**WHAT IS NEEDED**
Between the line containing "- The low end" and the line containing "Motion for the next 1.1" lies a run of lines; give that run again exactly, with both of those lines, and nothing else from the entries below.

--- SUPPLIED RECORDS ---

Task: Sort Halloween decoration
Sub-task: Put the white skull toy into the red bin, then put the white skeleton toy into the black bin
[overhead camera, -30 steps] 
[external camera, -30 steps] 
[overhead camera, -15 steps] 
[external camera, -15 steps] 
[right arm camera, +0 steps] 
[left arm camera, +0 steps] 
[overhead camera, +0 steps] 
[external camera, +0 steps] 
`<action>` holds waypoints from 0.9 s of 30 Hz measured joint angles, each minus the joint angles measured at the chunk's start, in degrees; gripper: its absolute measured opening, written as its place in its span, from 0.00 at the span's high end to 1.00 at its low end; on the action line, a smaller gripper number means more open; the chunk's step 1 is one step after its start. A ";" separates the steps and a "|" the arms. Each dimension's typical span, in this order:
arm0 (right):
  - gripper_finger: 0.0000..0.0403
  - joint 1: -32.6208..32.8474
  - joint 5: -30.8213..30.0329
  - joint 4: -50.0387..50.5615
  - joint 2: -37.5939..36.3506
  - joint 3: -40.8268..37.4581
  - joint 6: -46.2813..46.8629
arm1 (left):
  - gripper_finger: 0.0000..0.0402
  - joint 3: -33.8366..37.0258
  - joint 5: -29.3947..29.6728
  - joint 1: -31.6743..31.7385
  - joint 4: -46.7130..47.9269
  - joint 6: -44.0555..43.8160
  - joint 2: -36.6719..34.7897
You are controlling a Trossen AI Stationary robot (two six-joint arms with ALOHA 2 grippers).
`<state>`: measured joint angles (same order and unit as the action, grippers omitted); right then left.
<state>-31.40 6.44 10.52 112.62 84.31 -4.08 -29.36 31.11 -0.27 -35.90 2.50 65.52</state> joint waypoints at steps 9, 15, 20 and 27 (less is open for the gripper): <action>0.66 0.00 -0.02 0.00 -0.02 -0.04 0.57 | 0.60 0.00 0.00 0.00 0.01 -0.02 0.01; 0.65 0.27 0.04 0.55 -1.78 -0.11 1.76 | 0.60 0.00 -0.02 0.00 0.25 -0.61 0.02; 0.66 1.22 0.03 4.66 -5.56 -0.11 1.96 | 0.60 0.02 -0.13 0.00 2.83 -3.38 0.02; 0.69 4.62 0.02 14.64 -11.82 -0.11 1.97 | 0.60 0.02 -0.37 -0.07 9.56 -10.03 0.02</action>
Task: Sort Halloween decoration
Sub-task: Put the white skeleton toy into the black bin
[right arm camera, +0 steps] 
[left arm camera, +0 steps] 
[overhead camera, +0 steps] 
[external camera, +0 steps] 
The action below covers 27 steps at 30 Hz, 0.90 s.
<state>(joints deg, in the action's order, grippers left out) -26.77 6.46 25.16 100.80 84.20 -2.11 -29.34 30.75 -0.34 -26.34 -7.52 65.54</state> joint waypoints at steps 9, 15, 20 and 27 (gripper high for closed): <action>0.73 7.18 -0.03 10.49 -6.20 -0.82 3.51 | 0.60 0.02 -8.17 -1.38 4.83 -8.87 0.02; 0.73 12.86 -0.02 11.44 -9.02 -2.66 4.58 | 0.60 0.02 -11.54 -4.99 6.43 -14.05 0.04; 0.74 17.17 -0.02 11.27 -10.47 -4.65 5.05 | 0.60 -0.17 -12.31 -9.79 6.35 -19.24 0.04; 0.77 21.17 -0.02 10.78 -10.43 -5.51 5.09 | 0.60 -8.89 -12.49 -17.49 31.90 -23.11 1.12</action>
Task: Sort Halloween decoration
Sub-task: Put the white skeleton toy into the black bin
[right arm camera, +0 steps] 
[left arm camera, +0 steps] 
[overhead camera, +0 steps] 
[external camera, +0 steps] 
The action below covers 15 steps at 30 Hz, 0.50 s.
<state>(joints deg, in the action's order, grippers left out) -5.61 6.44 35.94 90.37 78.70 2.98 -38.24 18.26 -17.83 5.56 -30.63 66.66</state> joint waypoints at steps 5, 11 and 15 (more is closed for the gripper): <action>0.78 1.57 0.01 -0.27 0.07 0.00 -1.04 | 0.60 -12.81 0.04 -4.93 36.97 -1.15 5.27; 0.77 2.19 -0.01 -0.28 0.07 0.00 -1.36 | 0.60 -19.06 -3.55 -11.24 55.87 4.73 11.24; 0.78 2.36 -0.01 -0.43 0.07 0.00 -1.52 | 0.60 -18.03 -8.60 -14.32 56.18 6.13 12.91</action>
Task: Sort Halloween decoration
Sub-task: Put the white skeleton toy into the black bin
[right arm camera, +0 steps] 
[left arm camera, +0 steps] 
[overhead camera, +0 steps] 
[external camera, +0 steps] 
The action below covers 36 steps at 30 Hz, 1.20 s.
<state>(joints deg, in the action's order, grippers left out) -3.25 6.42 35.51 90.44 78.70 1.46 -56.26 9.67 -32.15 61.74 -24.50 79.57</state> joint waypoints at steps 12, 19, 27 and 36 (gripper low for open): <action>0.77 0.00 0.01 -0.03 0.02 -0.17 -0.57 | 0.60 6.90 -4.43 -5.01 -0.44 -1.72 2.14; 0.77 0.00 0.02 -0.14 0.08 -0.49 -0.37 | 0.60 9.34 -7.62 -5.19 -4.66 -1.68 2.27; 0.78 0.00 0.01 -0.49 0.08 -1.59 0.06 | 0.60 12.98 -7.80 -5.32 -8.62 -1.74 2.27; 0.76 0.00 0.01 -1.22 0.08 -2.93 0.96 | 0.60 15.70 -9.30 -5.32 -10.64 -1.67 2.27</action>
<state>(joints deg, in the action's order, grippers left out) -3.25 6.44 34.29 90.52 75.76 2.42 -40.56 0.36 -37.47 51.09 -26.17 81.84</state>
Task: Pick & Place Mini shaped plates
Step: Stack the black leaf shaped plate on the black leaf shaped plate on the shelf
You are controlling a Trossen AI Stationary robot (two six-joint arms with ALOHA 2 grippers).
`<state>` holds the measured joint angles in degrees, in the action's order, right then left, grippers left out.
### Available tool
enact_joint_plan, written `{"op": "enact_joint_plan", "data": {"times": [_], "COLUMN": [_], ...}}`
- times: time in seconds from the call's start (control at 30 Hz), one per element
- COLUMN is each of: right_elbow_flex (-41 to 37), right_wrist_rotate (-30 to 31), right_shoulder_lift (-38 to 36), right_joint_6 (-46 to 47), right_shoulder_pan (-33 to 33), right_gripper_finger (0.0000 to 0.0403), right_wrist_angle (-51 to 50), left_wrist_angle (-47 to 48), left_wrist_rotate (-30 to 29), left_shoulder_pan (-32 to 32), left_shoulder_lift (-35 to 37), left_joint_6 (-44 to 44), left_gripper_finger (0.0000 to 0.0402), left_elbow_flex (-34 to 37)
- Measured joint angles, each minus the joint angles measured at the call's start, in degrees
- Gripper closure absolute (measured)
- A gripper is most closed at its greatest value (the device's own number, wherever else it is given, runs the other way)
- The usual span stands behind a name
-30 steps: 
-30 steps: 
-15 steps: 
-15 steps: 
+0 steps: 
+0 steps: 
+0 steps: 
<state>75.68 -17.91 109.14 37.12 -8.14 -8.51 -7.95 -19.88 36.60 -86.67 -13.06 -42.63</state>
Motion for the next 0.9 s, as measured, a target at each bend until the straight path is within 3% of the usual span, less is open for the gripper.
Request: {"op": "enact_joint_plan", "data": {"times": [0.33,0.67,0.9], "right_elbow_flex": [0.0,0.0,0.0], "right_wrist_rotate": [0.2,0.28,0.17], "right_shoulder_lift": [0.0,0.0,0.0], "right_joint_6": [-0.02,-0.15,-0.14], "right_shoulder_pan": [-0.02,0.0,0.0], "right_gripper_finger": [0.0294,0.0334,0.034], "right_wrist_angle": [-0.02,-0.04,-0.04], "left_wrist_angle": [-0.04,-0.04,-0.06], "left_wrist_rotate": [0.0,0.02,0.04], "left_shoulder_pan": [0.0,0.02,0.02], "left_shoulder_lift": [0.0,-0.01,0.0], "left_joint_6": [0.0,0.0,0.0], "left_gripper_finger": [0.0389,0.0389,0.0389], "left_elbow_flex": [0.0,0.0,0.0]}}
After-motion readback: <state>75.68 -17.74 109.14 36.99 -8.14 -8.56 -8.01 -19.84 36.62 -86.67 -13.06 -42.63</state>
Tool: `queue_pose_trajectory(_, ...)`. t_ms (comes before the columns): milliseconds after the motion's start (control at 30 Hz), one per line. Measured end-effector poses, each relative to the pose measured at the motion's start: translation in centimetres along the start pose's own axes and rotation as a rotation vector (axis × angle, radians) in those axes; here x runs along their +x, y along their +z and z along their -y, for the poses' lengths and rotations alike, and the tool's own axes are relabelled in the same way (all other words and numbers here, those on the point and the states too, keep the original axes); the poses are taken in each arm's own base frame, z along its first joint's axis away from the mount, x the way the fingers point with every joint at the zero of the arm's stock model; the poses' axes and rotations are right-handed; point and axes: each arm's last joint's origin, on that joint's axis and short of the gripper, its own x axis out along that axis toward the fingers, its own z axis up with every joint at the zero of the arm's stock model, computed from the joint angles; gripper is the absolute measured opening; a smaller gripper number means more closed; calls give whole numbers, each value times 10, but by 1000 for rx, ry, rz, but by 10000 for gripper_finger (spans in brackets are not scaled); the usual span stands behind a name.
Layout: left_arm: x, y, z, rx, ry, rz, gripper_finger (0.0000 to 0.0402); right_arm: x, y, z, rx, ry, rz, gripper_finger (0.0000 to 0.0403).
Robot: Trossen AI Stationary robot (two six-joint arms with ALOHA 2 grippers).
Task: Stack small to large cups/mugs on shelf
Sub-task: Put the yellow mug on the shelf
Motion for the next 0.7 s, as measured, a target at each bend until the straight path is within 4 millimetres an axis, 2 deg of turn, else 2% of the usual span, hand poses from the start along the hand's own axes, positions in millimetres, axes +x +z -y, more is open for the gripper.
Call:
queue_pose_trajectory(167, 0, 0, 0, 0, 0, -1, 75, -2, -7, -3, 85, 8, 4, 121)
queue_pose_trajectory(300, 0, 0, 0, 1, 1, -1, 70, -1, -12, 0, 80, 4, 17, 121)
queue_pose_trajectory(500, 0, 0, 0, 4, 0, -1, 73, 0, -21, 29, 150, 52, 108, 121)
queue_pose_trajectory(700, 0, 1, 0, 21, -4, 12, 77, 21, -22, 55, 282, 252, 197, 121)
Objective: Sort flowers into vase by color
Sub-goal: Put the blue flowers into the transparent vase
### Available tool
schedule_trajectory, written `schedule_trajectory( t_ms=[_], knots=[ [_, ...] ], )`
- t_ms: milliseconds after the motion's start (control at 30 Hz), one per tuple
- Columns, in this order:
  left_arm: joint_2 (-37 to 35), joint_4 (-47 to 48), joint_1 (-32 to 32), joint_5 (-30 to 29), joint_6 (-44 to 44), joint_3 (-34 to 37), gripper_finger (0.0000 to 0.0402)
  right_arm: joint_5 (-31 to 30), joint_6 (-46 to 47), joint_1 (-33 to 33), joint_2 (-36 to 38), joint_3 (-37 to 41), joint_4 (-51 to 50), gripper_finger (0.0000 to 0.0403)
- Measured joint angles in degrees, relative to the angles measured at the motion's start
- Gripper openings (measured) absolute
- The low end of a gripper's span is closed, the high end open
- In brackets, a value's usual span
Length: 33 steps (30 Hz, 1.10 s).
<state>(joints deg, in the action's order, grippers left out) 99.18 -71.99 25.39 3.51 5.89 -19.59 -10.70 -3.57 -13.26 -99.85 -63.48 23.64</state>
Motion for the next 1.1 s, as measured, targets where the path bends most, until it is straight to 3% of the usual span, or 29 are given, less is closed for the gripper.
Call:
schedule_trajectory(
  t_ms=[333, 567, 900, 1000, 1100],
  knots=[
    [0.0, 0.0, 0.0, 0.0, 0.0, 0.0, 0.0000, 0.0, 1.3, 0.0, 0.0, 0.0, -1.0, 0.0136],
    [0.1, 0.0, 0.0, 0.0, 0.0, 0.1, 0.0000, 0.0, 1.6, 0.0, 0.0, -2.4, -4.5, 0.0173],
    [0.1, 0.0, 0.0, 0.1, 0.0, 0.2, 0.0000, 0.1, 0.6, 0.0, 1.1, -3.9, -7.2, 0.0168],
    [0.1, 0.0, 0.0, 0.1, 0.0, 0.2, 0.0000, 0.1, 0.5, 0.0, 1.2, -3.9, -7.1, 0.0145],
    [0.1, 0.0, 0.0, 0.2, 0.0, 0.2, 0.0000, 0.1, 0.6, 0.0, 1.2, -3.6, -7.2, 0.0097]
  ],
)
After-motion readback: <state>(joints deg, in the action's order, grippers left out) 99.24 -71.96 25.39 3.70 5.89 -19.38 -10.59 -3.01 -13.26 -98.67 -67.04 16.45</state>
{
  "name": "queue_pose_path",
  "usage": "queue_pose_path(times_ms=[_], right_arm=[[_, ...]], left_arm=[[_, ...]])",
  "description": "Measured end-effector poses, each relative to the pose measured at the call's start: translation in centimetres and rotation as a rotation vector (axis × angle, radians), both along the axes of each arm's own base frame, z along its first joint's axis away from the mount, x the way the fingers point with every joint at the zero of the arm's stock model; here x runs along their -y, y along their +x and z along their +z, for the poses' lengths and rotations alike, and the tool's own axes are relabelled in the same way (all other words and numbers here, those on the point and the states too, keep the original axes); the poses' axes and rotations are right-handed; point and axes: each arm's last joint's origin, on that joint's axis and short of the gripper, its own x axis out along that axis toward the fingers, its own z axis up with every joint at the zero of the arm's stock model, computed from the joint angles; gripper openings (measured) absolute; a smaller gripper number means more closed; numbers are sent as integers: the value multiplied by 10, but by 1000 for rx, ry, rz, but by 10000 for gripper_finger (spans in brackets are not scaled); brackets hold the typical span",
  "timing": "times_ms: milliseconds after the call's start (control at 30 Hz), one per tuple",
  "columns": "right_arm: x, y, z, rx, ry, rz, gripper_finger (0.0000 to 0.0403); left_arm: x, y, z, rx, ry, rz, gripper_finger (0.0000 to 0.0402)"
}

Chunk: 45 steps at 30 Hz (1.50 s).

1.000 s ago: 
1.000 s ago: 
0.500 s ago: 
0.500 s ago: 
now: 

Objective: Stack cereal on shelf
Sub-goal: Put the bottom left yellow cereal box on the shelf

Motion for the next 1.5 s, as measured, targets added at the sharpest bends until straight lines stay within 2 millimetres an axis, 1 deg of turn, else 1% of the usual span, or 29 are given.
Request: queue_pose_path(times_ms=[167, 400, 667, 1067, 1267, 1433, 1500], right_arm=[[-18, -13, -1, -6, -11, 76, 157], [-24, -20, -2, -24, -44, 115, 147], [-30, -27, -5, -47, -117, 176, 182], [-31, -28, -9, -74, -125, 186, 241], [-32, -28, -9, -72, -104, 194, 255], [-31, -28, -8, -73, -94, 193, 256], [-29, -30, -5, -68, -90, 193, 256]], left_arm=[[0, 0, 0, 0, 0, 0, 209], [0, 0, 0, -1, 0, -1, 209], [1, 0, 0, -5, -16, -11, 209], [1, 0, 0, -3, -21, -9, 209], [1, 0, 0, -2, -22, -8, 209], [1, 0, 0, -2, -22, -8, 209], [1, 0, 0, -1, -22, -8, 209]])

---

**TASK RESPONSE**
- The low end of a gripper's span is closed, the high end open
- In brackets, a value's usual span
Length: 33 steps (30 Hz, 1.10 s).
<state>(joints deg, in the action's order, grippers left out) 99.18 -71.99 25.39 3.51 5.89 -19.59 -10.70 -3.57 -13.26 -99.85 -63.48 23.64</state>
Motion for the next 1.1 s, as measured, targets where the path bends most, until it is straight to 3% of the usual span, or 29 are given, less is closed for the gripper.

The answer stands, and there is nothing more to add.